The tide turns from celebration to resistance, with Flood Wall Street

    One day after 400,000 people marched for climate action, thousands more staged a sit-in against the source of the problem.
    Protesters march up Broadway during Flood Wall Street protests in New York City on Monday. (Flickr / Kyle Depew)
    Protesters march up Broadway during Flood Wall Street protests in New York City on Monday. (Flickr / Kyle Depew)

    Thousands of protesters took to the streets of Manhattan’s financial district on Monday to highlight the connection between capitalism and climate change. Dubbed Flood Wall Street, the action, organized in part by several Occupy Wall Street veterans, was expected to gather approximately 200-1,000 people. Instead, organizers estimated that at least 3,000 people joined — many of whom were ready to be arrested if necessary.

    While the protest began at noon without altercation with police — who initially marched alongside protesters and offered a barricaded route to follow — by nightfall 100 people, including someone dressed as a polar bear, had been arrested. Police also used pepper spray on some protesters.

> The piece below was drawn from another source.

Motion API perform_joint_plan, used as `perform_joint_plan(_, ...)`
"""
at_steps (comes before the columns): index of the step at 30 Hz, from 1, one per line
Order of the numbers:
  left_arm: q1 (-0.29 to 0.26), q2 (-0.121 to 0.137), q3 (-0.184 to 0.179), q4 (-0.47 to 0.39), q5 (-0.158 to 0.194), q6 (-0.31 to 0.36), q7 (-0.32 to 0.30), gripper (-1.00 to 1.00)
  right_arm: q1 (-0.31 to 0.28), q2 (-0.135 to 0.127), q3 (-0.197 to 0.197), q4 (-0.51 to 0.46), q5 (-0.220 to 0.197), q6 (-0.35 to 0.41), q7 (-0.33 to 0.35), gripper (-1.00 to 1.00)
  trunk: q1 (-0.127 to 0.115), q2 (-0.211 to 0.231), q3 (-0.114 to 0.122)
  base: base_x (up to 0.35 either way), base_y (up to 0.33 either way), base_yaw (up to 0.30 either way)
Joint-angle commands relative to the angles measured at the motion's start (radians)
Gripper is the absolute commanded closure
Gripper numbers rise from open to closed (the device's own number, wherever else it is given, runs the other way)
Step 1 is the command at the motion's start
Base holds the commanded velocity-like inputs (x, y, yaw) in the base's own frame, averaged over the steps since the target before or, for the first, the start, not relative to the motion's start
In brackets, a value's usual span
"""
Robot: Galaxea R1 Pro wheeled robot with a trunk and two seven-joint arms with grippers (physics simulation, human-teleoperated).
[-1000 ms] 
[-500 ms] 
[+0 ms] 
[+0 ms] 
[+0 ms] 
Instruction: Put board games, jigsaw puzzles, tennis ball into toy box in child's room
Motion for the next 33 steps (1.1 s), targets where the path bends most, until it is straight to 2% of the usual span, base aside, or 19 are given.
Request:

    The action included people from every corner of the country and the world. Before hitting the streets, protesters gathered at Battery Park to listen to speakers from Latin America, Africa and North America, who discussed how climate change has impacted their communities and why capitalism is to blame. Best-selling author Naomi Klein told the crowd that Occupy Wall Street “put corporate capitalism on trial… And now we are back, and we are powered by the knowledge that the same system of short-term profit and de-regulated greed that deepens inequality and forecloses our homes is the very same system that is foreclosing our collective homes.”

    Mamadou Goita, from Mali in West Africa, said, “Climate change is already causing damages in the lives of people. It is causing major losses in food production, but still the corporations are making money… Now it’s time to take back our power!” Jorge Santiago, from Chiapas, Mexico, told the crowd, “We have a common responsibility, to prevent destruction and displacement… to confront power imposed on us, to confront the fear that lives in our homes and the fear in ourselves.” American journalist Chris Hedges stated plainly: “This means revolution!”

    The people flooding Wall Street were as diverse as those who joined the People’s Climate March on Sunday in New York City, which drew an estimated 400,000 people who marched from 59th Street at Columbus Circle to 34th Street and 11th Avenue (however, some marched from as far back as 86th Street). Climate marchers held signs condemning Israel’s bombing of Gaza, fracking in Chesapeake Bay’s Cove Point, and Canada’s proposed Enbridge Northern Gateway pipeline, which is envisioned to transport oil from Alberta to British Columbia. Dressed as honeybees, Mother Earth, caribous, cranes and rabbits, they called for solar energy, green jobs and better public transport. Despite their divergent interests and backgrounds, they came together to demand urgent action from the world’s heads of state, who are meeting at the United Nations this week to discuss climate change and other issues.

    Meanwhile, the protesters who flooded Wall Street were anarchists, socialists, artists, anti-war protesters and First Nations leaders. Nansi Singh, a University of Vermont law student, described this diversity as key to the movement.

    “We all come from the same place of unifying together, regardless of if you’re a socialist or an anarchist or whatever your cause,” she explained. “We know the United Nations won’t do it, because we’ve been waiting for 35 years. We demand action.”

    Another Vermont law student, Leif, who preferred only to give his first name, was calling for campaign finance reform.

    “Wall Street and Big Oil and Big Gas are the ones that pioneered corrupting the political process,” he said. “People are calling for a carbon tax, but that will not happen until we fix political contributions.”

    For Frankie, of Boulder, Colo., who also only gave her first name, “Yesterday was a day of celebration, of our collective power, and today is a reflection of the coming resistance.”

    Together, they marched to Wall Street, chanting, “De-colonize the water, de-colonize the land, we’re changing up the system, we’re changing up the plan,” and “The people are rising, there’s no more compromising.” They blocked traffic by sitting in front of the iconic Wall Street bull for hours before any arrests were made. One police officer, when asked why law enforcement was allowing the action to continue, simply noted, “this is a special week. The world is here.”